Cloisons et faux-plafonds

Il arrive souvent que les intérieurs des immeubles de bureaux soient renouvelés après à peine 10 ans – par exemple lors d’un changement de locataire. Ces travaux libèrent des quantités importantes d’éléments réutilisables tels que des systèmes de cloisons modulaires ou des faux-plafonds. À l’heure actuelle, ces produits sont rarement récupérés; les opérateurs qui prennent en charge le réemploi de tels éléments se compte sur les doigts d’une main. Mais on peut estimer que cette activité est amenée à se développer à l’avenir.
Les cloisons modulaires sont l’exemple par excellence d’un matériau démontable, et dont la durée de vie technique potentielle dépasse largement la durée de vie réelle. Cela en fait un excellent candidat au réemploi – du moins en théorie. Dans la pratique, de tels éléments sont rarement récupérés, notamment parce que les acteurs établis dans le secteur de l’aménagement de bureaux travaillent exclusivement avec des produits neufs. Pour intégrer des cloisons de réemploi dans un espace existant, les concepteurs doivent prévoir un détail de finition pour gérer les raccords entre ces cloisons de réemploi et la structure existante du nouveau projet. Il est rare en effet que les dimensions de ces cloisons tombent parfaitement juste, que ce soit en hauteur ou dans la longueur.
Les faux-plafonds sont un autre produit libéré fréquemment par les travaux dans les immeubles de bureaux. On en trouve de plusieurs types sur le marché du réemploi. Dans certains cas, il s’agit de faux-plafond possédant de grandes qualités décoratives : faux-plafonds à lamelles, alvéolaire, de forme et de composition variées (aluminium, acier, panneaux de bois…). Dans d’autres cas, il s’agit de systèmes modulaires d’apparence plus neutre, comme des dalles de laine de roche compressée.
Les propriétés techniques (niveau d’isolation acoustique, résistance au feu…) de ces matériaux ne sont pas toujours connues.

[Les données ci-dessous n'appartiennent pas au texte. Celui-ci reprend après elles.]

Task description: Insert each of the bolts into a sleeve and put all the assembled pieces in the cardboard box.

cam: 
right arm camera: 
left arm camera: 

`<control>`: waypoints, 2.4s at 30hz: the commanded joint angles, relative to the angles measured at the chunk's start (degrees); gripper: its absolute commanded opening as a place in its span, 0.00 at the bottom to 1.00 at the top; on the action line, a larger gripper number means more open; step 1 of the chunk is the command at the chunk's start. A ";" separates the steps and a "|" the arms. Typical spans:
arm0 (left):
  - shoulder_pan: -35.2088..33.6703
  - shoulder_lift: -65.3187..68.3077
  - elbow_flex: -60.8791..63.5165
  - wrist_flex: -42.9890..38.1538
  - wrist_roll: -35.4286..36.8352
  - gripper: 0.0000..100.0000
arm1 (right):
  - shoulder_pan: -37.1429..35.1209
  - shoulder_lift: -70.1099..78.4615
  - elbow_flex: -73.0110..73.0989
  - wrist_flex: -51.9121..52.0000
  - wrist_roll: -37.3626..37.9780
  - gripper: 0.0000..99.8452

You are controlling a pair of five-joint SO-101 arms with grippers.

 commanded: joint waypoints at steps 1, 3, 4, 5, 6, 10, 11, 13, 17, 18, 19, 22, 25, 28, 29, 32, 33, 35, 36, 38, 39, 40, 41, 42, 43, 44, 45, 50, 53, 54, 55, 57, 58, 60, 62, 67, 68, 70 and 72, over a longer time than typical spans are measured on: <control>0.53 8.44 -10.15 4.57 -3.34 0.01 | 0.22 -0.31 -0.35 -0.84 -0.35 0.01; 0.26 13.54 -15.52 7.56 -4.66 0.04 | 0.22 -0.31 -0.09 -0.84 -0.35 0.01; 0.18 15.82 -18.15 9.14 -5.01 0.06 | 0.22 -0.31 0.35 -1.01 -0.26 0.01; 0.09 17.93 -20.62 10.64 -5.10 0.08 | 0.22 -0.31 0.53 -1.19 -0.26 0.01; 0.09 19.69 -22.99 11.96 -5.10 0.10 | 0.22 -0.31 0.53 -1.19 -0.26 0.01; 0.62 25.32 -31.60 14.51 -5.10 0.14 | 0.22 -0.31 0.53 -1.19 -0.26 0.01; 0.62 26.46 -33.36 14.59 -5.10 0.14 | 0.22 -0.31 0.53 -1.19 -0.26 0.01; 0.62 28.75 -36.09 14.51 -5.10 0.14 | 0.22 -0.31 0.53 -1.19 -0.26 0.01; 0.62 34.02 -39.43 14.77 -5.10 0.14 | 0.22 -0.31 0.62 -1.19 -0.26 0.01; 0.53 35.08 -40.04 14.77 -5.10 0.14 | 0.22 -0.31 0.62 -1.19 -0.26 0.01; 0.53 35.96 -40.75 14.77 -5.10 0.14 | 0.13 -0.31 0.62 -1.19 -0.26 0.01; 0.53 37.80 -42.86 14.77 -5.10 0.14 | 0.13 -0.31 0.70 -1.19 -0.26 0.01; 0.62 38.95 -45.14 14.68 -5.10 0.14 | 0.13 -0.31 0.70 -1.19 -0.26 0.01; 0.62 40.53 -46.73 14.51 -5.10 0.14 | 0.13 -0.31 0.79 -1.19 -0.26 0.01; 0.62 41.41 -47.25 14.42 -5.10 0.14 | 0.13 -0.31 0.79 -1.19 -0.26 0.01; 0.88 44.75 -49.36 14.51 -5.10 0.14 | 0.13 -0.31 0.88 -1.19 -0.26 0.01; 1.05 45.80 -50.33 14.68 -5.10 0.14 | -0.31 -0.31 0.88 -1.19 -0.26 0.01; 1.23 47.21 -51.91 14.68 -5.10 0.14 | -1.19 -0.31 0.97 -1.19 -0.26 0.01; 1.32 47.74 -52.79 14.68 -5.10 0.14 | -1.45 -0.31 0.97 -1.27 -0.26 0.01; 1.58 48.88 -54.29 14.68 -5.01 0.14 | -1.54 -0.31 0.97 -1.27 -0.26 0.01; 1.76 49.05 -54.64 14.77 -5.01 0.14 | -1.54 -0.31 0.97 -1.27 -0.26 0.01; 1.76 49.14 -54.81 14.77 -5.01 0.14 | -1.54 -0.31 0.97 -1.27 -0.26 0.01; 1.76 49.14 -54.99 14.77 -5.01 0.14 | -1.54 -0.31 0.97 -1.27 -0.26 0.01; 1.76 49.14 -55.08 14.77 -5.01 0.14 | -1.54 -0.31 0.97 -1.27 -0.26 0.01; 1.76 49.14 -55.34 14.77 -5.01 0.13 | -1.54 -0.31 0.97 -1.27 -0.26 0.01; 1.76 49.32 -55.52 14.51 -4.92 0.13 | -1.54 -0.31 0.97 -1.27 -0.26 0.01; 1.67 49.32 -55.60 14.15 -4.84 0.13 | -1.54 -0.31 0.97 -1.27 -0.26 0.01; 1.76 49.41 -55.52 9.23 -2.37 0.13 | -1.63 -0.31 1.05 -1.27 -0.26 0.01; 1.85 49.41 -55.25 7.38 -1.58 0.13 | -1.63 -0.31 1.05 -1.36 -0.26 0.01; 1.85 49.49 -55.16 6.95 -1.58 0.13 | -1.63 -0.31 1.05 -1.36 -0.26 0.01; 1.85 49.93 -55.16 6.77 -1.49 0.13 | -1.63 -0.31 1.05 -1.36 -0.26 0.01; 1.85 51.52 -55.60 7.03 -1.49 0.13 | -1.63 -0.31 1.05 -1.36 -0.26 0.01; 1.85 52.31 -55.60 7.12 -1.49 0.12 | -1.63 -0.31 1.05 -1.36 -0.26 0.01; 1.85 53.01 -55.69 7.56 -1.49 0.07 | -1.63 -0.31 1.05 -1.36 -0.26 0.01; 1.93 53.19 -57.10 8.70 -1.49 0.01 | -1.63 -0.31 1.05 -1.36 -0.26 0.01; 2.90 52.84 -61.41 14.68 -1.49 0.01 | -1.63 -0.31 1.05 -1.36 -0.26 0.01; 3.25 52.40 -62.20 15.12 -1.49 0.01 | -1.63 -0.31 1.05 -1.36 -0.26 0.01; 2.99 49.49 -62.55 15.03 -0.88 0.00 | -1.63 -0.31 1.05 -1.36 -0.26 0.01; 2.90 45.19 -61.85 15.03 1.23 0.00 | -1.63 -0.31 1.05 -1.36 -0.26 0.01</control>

Lorsque ces caractéristiques sont demandées, les auteurs de projet doivent alors entreprendre des recherches spécifiques pour estimer ces performances, considérer le scénario le plus défavorable ou encore réserver ces éléments à des fonctions décoratives.

Produits fréquents

Les cloisons et faux-plafond ne sont pas des éléments très fréquents sur le marché du réemploi. On peut toutefois y trouver de façon stable des lots de :

  • cloisons modulaires, et les portes qui font partie du système. Ce sont surtout les cloisons vitrées qui sont récupérées, du fait de leur valeur plus élevée.
  • systèmes de faux-plafond : différents formats et matériaux.

Prix constatés

Pour des éléments génériques, les prix constatés sont généralement ~50% du prix de l’équivalent neuf.
Pour des éléments plus caractéristiques, les prix peuvent être plus conséquents.

Le saviez-vous ?

Depuis 2003, une norme européenne (EN 12600) oblige progressivement l’utilisation de vitrage répondant à de plus grandes classes de résistance pour des cloisons entièrement vitrées. La norme est rentrées pleinement en applications dans les différents états membres au cours des années suivantes. Face à un système de cloison vitrée datant de cette période ou d’avant, il convient de vérifier la classe de résistance des vitrages. Le cas échéant, il faudra prévoir un garde-corps ou renforcer le verre à l’aide de films de protection transparents.